Really Good Tidbits From Hendrik Hertzberg on #OccupyWallStreet

Every week, The New Yorker hosts live chats with their authors where readers can ask questions. It’s my favorite thing about their website. This week, Hendrik Hertzberg has some great responses to questions about Occupy Wall Street, which he’s written about twice for Talk of the Town. Here are a few gems from that conversation.

1. QUESTION FROM ARF : The GOP establishment co-opted the Tea Party very early on, pushing the grass roots activists to GOP “free market” ideals and goals. HOwever, since President Obama has exhibited 3 years of compromise, where can OWS go for political allegiance and activism with no 3rd party in sight?

HENDRIK HERTZBERG: I’d like to see OWS, or at least OWS people, get involved in Congressional and state legislative races. A third party, though, would be a disaster for what OWS wants as well as for Obama and the Democrats. The Presidential choice will be between Obama and a Republican who is deeply hostile to what OWS is about. For all of Obama’s compromises, etc., isn’t that choice a no-brainer?

2. QUESTION FROM CAPITAL : I am really amused how the supporters of the protests think that the fact that they are “regular” people is a selling point. I, for one, don’t want major policy decisions made by people who mean well, but don’t understand the issues.

HENDRIK HERTZBERG: That’s an argument against populism generally, not just OWS. Indeed, it’s an argument against democracy.

3. QUESTION FROM RUDE : You need the “1%” they are New Yorker subscribers. Who else would buy $15,000 Chopard watches and Hermes stuff that you advertise ?

HENDRIK HERTZBERG: Our dear readers will still be able to afford that stuff even if they have to pay as much taxes as they did when Bill Clinton, George Bush senior, and Richard Nixon were President.

4. QUESTION FROM DEE : Do you think it is possible that OWS and Tea Party could ever become viable 3rd (and 4th) party movements? And if so, do you think that would be a good thing, or would it further polarize and alienate the American people?

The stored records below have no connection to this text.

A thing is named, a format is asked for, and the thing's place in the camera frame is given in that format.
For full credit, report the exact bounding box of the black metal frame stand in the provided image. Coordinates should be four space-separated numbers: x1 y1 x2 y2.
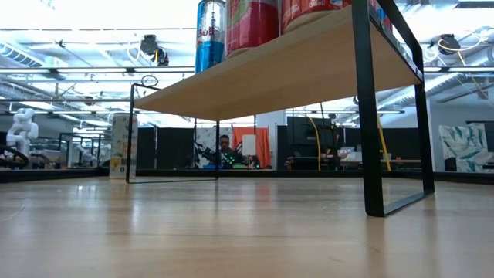
57 132 106 169

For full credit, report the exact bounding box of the silver red raspberry lime can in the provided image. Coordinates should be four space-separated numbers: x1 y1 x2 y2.
225 0 281 59

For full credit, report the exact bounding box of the yellow cable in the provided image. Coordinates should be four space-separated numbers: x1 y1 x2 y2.
374 114 392 172
307 117 322 171

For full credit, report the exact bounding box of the black partition screen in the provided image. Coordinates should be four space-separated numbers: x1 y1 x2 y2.
134 115 494 171

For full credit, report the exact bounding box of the white board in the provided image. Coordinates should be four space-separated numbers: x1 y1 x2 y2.
242 134 257 158

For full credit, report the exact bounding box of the grey white patterned sheet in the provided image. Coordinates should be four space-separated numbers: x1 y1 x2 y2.
438 122 492 173
195 127 233 169

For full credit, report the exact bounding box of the black hanging camera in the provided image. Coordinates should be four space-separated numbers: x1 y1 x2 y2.
139 33 170 66
438 33 461 56

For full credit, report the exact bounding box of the slim silver can blue tab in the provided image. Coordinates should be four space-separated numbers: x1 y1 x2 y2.
195 0 228 74

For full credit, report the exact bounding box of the orange cloth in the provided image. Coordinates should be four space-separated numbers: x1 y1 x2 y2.
231 126 272 169

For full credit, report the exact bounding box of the brown wooden desk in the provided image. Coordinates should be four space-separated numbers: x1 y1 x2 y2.
339 157 421 171

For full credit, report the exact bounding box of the slim silver can black lid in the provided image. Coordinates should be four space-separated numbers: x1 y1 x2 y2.
109 113 139 180

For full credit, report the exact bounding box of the person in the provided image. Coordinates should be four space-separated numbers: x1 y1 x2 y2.
218 134 242 170

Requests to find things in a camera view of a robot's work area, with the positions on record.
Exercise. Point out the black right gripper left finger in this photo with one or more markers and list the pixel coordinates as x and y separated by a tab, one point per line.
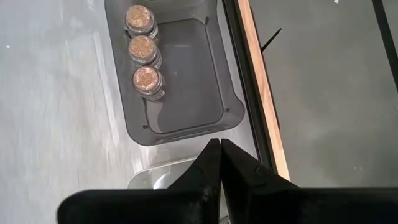
155	207

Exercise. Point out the pale grey plastic bin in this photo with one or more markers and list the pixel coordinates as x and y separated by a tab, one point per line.
143	179

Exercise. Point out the grey translucent plastic bin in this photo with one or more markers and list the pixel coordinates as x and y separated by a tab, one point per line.
189	77

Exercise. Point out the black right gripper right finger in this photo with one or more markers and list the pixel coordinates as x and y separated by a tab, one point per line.
295	207

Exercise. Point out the black aluminium table frame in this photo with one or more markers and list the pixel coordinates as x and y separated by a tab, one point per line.
245	93

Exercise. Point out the cork-top small glass jar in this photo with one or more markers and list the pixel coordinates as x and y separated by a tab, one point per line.
142	49
139	18
146	79

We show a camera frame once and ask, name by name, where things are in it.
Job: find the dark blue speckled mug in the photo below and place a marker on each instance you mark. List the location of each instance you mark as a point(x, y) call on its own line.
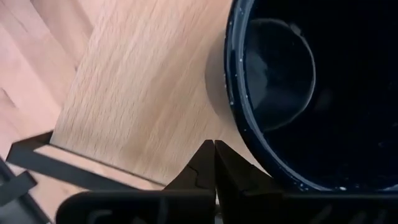
point(342, 93)

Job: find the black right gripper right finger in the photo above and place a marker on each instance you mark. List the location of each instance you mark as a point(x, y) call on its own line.
point(242, 193)

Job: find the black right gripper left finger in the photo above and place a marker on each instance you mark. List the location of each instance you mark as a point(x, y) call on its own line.
point(192, 186)

HENDRIK HERTZBERG: This is a complicated question, but, at the risk of beating one of my favorite dead horses, we don’t really have “parties” in the sense that most democracies do. The Democratic and Republican “parties” are really more like baseball leagues. The Tea Party is like a team in the Republican League, and as of now they’ve won the pennant. I wish OWS could understand that they’re essentially a team in the Democratic League. Otherwise I don’t see how they ever get into the political World Series.